- Opening Delimiter -
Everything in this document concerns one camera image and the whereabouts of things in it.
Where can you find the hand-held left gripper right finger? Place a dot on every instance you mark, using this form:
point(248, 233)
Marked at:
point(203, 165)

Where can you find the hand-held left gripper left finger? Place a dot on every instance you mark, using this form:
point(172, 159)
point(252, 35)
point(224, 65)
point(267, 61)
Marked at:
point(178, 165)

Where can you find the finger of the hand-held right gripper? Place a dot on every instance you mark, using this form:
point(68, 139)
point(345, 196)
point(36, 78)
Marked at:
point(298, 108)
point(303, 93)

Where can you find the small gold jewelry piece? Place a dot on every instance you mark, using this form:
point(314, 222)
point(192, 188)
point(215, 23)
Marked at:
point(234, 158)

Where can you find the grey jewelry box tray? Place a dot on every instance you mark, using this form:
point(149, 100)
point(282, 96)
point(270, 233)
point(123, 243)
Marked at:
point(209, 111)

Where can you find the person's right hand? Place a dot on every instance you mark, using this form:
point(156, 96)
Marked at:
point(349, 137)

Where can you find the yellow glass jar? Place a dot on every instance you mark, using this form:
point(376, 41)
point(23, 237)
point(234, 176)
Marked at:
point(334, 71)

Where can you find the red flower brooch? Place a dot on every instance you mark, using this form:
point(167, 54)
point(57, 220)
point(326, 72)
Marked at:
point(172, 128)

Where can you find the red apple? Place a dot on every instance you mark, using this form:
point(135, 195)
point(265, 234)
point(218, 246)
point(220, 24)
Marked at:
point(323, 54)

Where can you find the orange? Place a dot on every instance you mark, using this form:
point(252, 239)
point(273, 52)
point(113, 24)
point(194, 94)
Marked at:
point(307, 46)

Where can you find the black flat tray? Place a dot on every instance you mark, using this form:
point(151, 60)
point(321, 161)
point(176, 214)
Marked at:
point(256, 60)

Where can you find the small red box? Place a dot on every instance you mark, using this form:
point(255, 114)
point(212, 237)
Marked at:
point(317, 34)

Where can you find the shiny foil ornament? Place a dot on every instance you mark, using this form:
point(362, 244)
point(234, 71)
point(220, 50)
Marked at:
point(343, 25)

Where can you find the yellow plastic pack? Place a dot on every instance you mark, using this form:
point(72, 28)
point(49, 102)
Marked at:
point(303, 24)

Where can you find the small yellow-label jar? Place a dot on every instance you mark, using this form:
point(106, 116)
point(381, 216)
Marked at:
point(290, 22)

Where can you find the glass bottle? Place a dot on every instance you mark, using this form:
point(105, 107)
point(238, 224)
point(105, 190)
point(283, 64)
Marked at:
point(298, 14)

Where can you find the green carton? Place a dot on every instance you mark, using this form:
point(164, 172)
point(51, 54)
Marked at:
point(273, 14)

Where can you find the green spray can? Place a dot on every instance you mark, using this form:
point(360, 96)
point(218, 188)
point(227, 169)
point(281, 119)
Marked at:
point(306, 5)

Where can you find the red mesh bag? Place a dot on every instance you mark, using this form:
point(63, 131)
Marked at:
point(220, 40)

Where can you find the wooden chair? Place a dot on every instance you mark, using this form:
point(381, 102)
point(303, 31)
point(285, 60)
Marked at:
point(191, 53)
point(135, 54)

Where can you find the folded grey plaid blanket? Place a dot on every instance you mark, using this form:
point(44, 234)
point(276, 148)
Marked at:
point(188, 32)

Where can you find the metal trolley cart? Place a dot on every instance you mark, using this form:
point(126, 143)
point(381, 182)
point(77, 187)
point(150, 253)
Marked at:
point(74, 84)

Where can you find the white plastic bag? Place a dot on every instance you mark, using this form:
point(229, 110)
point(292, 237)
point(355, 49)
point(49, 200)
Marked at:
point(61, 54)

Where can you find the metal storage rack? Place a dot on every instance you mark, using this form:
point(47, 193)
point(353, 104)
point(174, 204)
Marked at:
- Closing Delimiter -
__EXERCISE GOAL__:
May I have the entries returned exactly, with every line in place?

__SOLUTION TO THE PROBLEM__:
Everything in this document concerns one camera image and the whereabouts of things in it.
Where can you find the hand-held left gripper right finger? Place a dot on every instance you mark, using this form:
point(248, 233)
Marked at:
point(203, 165)

Where can you find the hand-held left gripper left finger? Place a dot on every instance you mark, using this form:
point(172, 159)
point(252, 35)
point(224, 65)
point(267, 61)
Marked at:
point(178, 165)

Where can you find the finger of the hand-held right gripper? Place a dot on every instance you mark, using this form:
point(68, 139)
point(345, 196)
point(36, 78)
Marked at:
point(298, 108)
point(303, 93)

Where can you find the small gold jewelry piece? Place a dot on every instance you mark, using this form:
point(314, 222)
point(192, 188)
point(215, 23)
Marked at:
point(234, 158)

Where can you find the grey jewelry box tray? Place a dot on every instance you mark, using this form:
point(149, 100)
point(282, 96)
point(270, 233)
point(123, 243)
Marked at:
point(209, 111)

Where can you find the person's right hand? Place a dot on every instance you mark, using this form:
point(156, 96)
Marked at:
point(349, 137)

Where can you find the yellow glass jar? Place a dot on every instance you mark, using this form:
point(376, 41)
point(23, 237)
point(234, 176)
Marked at:
point(334, 71)

Where can you find the red flower brooch? Place a dot on every instance you mark, using this form:
point(167, 54)
point(57, 220)
point(326, 72)
Marked at:
point(172, 128)

Where can you find the red apple? Place a dot on every instance you mark, using this form:
point(135, 195)
point(265, 234)
point(218, 246)
point(220, 24)
Marked at:
point(323, 54)

Where can you find the orange? Place a dot on every instance you mark, using this form:
point(252, 239)
point(273, 52)
point(113, 24)
point(194, 94)
Marked at:
point(307, 46)

Where can you find the black flat tray? Place a dot on every instance you mark, using this form:
point(151, 60)
point(321, 161)
point(176, 214)
Marked at:
point(256, 60)

Where can you find the small red box? Place a dot on every instance you mark, using this form:
point(255, 114)
point(212, 237)
Marked at:
point(317, 34)

Where can you find the shiny foil ornament? Place a dot on every instance you mark, using this form:
point(362, 244)
point(234, 71)
point(220, 50)
Marked at:
point(343, 25)

Where can you find the yellow plastic pack? Place a dot on every instance you mark, using this form:
point(72, 28)
point(49, 102)
Marked at:
point(303, 24)

Where can you find the small yellow-label jar? Place a dot on every instance you mark, using this form:
point(106, 116)
point(381, 216)
Marked at:
point(290, 22)

Where can you find the glass bottle? Place a dot on every instance you mark, using this form:
point(105, 107)
point(238, 224)
point(105, 190)
point(283, 64)
Marked at:
point(298, 14)

Where can you find the green carton? Place a dot on every instance you mark, using this form:
point(164, 172)
point(51, 54)
Marked at:
point(273, 14)

Where can you find the green spray can? Place a dot on every instance you mark, using this form:
point(360, 96)
point(218, 188)
point(227, 169)
point(281, 119)
Marked at:
point(306, 5)

Where can you find the red mesh bag? Place a dot on every instance you mark, using this form:
point(63, 131)
Marked at:
point(220, 40)

Where can you find the wooden chair? Place a dot on every instance you mark, using this form:
point(381, 102)
point(303, 31)
point(285, 60)
Marked at:
point(191, 53)
point(135, 54)

Where can you find the folded grey plaid blanket? Place a dot on every instance you mark, using this form:
point(44, 234)
point(276, 148)
Marked at:
point(188, 32)

Where can you find the metal trolley cart? Place a dot on every instance you mark, using this form:
point(126, 143)
point(381, 182)
point(77, 187)
point(150, 253)
Marked at:
point(74, 84)

Where can you find the white plastic bag? Place a dot on every instance you mark, using this form:
point(229, 110)
point(292, 237)
point(355, 49)
point(49, 200)
Marked at:
point(61, 54)

Where can you find the metal storage rack? Place a dot on every instance you mark, using this form:
point(47, 193)
point(353, 104)
point(174, 204)
Marked at:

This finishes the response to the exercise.